Zhang Shuhua’s book came out in a different situation. The socioeconomic and political system in Russia was going through a latent but deepening crisis, while the sociopolitical climate in China had palpably “frozen up” amid economic slowdown. In addition, the Russian “dramas of the 1990s” had receded into the distant past, while the Russian Communist Party had become a more marginal political force. There was no longer ideologically-induced need to characterize Putin as an alter ego of the Russian Communist Party. The Russian president’s “strength and pragmatism,” his readiness to counter “the West’s intrigues” and determination to make a “modernization breakthrough” had come to the fore. Assessments of the causes of the crisis and failure of the “communist experiment” in the Soviet Union clearly accentuated “the erroneous criticism of Joseph Stalin,” “the degeneration of the elites and their betrayal” and “deliberately malicious” actions by Mikhail Gorbachev and his associates, all of which semantically alludes to Beijing’s criticism of the Soviet Union during the Sino-Soviet confrontation.

While focusing entirely on the crisis in Russia, the author almost completely missed the formation of the “Putin order” in Russia after the “chaos” of the “shock restoration of capitalism” in the 1990s. The emphasis was clearly shifted towards describing the disastrous nature of the events in Russia after 1991. Vladimir Putin is undoubtedly a ray of light in “the realm of darkness.” However, Russia is facing a strategic choice again and has to decide where to go further even though the sociopolitical and economic realities can hardly make this choice easier or clearer.

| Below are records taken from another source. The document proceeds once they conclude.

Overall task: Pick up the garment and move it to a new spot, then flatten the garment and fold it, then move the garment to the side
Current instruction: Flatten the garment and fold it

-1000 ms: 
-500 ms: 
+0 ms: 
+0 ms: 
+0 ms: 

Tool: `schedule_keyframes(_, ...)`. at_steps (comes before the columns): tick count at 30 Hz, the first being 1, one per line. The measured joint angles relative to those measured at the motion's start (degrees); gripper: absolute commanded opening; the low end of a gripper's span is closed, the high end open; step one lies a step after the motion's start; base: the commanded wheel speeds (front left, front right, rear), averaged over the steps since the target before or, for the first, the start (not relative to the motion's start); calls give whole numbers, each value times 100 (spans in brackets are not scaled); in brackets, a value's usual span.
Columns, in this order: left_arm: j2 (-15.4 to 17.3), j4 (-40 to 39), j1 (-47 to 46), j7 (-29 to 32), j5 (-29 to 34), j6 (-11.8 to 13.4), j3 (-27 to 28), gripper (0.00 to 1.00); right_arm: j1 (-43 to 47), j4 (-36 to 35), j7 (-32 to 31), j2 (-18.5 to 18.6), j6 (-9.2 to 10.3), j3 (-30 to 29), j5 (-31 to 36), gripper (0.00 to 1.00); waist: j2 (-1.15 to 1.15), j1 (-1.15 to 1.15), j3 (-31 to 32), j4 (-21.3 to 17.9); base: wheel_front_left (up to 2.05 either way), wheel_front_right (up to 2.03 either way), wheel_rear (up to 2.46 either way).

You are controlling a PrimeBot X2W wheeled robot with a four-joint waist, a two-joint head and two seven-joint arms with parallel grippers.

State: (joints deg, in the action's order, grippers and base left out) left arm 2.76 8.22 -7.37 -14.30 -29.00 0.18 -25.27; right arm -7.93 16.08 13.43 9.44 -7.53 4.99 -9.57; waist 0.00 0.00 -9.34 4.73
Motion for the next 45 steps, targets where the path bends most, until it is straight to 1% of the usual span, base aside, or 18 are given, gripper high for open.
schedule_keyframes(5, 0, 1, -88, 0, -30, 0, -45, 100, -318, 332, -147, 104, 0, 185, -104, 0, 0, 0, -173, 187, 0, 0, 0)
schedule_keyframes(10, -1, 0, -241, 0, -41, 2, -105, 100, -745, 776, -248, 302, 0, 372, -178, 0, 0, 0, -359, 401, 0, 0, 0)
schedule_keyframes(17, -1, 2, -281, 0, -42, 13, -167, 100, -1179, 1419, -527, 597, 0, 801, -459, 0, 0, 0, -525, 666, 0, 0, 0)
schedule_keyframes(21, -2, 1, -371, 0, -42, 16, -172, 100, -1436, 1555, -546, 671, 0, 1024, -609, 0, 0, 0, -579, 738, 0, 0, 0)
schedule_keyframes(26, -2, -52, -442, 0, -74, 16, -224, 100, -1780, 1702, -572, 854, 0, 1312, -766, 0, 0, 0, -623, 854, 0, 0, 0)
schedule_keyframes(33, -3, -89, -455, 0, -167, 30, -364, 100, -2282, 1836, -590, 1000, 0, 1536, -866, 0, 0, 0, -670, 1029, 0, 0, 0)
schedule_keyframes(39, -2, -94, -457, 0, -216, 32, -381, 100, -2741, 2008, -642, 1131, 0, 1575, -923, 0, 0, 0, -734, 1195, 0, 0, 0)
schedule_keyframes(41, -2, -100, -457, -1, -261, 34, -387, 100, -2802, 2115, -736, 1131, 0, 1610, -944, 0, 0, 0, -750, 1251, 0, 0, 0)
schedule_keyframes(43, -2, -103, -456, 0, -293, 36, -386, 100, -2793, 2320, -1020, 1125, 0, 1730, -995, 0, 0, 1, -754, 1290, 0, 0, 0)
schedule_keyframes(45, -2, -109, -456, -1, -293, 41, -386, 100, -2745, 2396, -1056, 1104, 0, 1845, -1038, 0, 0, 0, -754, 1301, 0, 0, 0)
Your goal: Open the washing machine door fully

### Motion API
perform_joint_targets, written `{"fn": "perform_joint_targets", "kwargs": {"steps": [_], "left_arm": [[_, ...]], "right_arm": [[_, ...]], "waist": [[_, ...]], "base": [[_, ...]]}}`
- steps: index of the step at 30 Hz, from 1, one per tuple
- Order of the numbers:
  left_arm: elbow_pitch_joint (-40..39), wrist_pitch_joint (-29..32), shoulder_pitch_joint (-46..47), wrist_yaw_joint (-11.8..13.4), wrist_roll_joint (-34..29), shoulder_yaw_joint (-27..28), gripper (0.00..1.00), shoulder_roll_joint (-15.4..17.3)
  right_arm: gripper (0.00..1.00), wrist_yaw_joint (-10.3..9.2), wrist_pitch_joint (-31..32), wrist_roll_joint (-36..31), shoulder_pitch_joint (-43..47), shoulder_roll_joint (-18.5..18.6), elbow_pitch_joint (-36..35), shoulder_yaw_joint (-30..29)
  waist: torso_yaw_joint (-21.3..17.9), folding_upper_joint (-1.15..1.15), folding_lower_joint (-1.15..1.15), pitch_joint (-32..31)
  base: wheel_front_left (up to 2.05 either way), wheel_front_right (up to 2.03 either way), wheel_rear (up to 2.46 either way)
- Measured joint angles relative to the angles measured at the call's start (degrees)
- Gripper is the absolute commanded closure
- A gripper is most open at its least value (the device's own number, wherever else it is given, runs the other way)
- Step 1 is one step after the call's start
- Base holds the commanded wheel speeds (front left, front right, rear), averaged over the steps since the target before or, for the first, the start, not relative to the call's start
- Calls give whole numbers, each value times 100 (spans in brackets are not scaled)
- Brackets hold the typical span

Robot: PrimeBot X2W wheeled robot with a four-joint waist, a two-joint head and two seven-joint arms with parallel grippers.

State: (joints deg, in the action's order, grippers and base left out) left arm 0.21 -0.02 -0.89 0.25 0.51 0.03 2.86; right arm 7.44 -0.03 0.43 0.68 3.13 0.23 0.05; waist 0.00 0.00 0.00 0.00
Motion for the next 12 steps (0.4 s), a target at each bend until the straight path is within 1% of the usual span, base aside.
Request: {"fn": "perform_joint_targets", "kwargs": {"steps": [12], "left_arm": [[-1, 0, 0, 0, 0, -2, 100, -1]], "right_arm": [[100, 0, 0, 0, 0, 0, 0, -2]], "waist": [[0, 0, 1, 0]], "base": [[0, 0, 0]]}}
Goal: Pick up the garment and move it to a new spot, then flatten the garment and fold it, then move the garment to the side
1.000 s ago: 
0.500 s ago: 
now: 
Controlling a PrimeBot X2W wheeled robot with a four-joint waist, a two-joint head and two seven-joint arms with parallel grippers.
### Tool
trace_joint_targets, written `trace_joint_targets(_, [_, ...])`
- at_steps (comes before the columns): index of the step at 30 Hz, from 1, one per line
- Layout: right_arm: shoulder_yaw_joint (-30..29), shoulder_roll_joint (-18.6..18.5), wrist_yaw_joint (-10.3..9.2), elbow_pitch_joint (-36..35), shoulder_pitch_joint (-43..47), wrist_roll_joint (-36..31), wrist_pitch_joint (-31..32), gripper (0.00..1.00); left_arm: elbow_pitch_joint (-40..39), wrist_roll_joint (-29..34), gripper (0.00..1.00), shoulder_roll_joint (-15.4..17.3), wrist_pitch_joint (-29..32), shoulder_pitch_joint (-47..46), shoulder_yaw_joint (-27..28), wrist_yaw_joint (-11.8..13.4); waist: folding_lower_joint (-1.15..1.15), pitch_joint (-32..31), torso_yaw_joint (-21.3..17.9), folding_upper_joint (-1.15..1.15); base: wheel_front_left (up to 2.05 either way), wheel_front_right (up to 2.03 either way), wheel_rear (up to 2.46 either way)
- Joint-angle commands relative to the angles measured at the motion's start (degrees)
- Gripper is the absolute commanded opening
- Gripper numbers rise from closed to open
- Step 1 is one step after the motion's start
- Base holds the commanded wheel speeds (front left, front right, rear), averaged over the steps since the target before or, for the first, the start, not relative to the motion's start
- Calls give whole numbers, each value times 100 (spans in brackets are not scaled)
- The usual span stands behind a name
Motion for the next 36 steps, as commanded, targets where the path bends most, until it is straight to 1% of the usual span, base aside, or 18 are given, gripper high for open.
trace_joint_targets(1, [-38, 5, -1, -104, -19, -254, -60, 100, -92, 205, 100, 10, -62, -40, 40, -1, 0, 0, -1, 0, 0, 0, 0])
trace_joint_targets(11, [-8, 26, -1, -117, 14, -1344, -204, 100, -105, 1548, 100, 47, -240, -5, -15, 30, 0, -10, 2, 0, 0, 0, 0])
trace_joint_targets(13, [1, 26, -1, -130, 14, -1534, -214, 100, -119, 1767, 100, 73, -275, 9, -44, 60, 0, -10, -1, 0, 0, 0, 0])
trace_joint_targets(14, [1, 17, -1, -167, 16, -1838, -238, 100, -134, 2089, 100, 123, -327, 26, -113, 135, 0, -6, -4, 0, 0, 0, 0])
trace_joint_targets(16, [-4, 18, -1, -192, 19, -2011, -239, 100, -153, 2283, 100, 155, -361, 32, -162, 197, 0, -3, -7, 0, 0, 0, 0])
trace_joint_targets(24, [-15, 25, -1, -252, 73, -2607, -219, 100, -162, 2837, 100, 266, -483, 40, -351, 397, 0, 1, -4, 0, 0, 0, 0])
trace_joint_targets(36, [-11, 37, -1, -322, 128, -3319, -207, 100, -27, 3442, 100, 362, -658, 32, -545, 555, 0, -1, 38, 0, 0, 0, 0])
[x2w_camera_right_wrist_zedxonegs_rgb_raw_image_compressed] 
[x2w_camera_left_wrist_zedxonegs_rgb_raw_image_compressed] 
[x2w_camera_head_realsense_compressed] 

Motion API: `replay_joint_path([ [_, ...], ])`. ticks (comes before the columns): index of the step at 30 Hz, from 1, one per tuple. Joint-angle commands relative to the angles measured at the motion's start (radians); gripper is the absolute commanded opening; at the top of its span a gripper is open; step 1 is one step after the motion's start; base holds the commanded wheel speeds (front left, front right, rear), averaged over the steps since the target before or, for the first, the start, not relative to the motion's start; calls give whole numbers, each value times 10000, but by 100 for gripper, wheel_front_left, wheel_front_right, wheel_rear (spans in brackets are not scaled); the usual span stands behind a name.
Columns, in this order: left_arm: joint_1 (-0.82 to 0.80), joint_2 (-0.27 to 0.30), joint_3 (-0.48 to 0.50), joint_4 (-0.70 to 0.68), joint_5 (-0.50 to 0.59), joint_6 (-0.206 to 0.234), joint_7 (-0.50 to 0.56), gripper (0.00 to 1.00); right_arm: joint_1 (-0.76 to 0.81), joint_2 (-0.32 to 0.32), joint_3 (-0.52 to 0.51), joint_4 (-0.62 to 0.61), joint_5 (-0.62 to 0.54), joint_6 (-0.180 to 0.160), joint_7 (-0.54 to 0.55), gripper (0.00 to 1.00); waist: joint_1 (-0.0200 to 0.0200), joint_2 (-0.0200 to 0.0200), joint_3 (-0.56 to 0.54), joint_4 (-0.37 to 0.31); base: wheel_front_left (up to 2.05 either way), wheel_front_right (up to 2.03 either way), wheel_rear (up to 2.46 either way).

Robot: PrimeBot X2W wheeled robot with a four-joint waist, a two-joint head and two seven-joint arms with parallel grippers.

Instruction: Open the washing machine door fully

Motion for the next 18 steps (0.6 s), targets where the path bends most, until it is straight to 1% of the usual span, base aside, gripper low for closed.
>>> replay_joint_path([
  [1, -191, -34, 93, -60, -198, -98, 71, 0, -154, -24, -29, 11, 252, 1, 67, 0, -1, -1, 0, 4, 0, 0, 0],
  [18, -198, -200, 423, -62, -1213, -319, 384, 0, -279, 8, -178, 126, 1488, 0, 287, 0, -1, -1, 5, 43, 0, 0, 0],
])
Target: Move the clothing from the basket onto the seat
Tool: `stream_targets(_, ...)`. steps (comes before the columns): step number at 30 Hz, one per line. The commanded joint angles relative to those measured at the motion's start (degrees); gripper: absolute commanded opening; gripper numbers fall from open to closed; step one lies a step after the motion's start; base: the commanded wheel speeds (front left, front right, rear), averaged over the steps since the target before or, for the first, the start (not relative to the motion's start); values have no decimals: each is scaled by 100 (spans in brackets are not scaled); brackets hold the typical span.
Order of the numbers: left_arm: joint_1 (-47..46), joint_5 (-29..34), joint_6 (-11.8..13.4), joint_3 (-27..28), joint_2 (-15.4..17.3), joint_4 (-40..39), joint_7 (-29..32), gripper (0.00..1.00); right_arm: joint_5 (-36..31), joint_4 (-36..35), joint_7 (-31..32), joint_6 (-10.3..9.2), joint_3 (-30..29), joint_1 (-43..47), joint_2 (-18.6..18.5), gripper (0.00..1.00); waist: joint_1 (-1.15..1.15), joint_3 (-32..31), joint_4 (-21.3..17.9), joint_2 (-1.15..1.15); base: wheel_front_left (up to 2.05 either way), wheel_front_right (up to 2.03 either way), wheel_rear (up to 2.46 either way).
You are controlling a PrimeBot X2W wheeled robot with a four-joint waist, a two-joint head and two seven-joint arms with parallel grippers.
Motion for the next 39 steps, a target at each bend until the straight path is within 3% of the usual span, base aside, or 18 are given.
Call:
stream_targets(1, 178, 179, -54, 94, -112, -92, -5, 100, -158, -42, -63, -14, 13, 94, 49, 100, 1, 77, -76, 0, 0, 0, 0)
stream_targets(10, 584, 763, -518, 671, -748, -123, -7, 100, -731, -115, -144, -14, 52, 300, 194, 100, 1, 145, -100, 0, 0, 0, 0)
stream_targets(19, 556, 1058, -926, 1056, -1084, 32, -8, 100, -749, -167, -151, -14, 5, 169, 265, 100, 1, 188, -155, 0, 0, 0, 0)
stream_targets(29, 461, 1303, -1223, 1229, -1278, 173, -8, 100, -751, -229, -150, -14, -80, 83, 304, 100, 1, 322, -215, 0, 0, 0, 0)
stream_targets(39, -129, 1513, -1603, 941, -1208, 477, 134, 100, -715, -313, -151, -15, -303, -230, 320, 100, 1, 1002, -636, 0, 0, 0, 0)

The overall conclusion is that China has to consolidate itself under the direction of a new strong leader, resolutely fight the “ideological degeneration of elites,” combat corruption, hold true to Marxism-Leninism and its own socialist choice, and ward off sociopolitical liberalization. Current events in Russia are characterized once again by growing uncertainty. An attentive reader may as well ask: Isn’t Russia moving towards new “chaos?”